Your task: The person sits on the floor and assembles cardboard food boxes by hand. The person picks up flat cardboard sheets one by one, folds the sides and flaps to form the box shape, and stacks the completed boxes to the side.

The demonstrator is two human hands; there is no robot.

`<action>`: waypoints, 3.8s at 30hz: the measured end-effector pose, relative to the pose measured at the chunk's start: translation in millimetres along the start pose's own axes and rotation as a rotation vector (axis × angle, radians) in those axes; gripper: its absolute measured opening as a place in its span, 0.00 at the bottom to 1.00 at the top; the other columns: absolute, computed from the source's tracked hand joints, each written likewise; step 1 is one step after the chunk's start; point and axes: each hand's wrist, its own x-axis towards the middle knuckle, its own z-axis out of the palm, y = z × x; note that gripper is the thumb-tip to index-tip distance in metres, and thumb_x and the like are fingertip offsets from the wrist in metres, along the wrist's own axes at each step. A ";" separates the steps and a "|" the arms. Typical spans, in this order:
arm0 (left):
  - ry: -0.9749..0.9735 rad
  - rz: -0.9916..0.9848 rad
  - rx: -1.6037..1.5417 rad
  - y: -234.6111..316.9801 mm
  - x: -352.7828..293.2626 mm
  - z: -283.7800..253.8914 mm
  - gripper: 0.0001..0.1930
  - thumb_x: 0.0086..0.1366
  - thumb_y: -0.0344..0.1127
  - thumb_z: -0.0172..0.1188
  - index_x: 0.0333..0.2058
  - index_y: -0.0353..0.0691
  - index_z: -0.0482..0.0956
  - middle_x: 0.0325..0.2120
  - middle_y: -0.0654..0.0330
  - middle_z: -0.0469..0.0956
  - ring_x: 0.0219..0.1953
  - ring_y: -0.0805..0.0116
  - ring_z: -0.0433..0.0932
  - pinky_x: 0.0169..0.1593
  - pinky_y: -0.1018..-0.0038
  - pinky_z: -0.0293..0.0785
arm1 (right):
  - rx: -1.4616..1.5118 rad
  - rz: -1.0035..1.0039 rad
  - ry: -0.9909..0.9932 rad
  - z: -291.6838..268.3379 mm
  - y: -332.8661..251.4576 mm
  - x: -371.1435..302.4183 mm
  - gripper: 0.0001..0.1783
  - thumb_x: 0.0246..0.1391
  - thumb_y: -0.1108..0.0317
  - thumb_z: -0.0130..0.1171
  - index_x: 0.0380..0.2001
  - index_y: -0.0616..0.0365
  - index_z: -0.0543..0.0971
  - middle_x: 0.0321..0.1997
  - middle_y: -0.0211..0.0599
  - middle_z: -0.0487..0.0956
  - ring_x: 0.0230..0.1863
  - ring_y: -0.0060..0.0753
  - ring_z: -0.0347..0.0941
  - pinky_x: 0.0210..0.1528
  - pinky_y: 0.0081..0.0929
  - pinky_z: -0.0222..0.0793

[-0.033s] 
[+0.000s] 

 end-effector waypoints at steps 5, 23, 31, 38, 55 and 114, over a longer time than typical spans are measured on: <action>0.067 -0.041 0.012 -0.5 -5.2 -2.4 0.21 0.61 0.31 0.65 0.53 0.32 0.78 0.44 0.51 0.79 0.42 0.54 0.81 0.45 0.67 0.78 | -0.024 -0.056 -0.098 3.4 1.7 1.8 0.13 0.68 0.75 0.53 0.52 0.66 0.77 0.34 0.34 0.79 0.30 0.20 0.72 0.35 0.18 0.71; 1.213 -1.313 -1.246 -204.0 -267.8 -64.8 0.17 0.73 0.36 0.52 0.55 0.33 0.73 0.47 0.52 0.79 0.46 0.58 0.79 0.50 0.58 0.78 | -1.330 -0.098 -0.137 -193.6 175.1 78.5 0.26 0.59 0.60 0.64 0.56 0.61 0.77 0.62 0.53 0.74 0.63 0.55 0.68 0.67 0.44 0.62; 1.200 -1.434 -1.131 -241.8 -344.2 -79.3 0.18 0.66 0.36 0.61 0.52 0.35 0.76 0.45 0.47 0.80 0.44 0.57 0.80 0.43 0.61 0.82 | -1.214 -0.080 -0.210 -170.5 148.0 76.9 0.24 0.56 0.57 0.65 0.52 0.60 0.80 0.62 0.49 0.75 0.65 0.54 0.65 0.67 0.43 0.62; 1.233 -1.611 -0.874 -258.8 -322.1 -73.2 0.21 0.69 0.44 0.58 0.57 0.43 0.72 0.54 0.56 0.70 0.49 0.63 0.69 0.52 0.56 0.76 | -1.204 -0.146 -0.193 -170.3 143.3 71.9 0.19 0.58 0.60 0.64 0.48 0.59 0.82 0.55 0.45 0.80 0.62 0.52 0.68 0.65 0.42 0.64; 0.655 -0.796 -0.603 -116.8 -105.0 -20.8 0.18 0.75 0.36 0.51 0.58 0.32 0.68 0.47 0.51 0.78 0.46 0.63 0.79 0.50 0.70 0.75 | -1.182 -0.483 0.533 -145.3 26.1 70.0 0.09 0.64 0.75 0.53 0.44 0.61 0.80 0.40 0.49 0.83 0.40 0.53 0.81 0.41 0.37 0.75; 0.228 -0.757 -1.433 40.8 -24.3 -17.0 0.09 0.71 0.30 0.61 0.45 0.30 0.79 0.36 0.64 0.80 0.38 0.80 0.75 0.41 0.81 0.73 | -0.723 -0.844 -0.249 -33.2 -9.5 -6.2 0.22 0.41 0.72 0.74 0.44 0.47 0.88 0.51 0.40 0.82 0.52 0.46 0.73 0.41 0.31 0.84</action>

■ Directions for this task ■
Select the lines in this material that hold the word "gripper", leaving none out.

■ Task response ■
`<action>`: waypoints, 3.8s at 30hz: the measured end-effector pose, relative to the pose measured at the chunk's start: translation in millimetres along the start pose's own axes and rotation as a rotation vector (axis × angle, radians) in those axes; gripper: its absolute measured opening as a place in its span, 0.00 at the bottom to 1.00 at the top; the other columns: absolute, computed from the source's tracked hand joints, each written likewise; step 1 is one step after the chunk's start; point and axes: each hand's wrist, its own x-axis towards the middle knuckle, its own z-axis out of the palm, y = z × x; note that gripper is the thumb-tip to index-tip distance in metres, and thumb_x and the like are fingertip offsets from the wrist in metres, along the wrist's own axes at each step. A ";" separates the steps and a "|" the arms. Typical spans, in this order:
  - gripper: 0.0001..0.1930
  - gripper: 0.0001..0.1783

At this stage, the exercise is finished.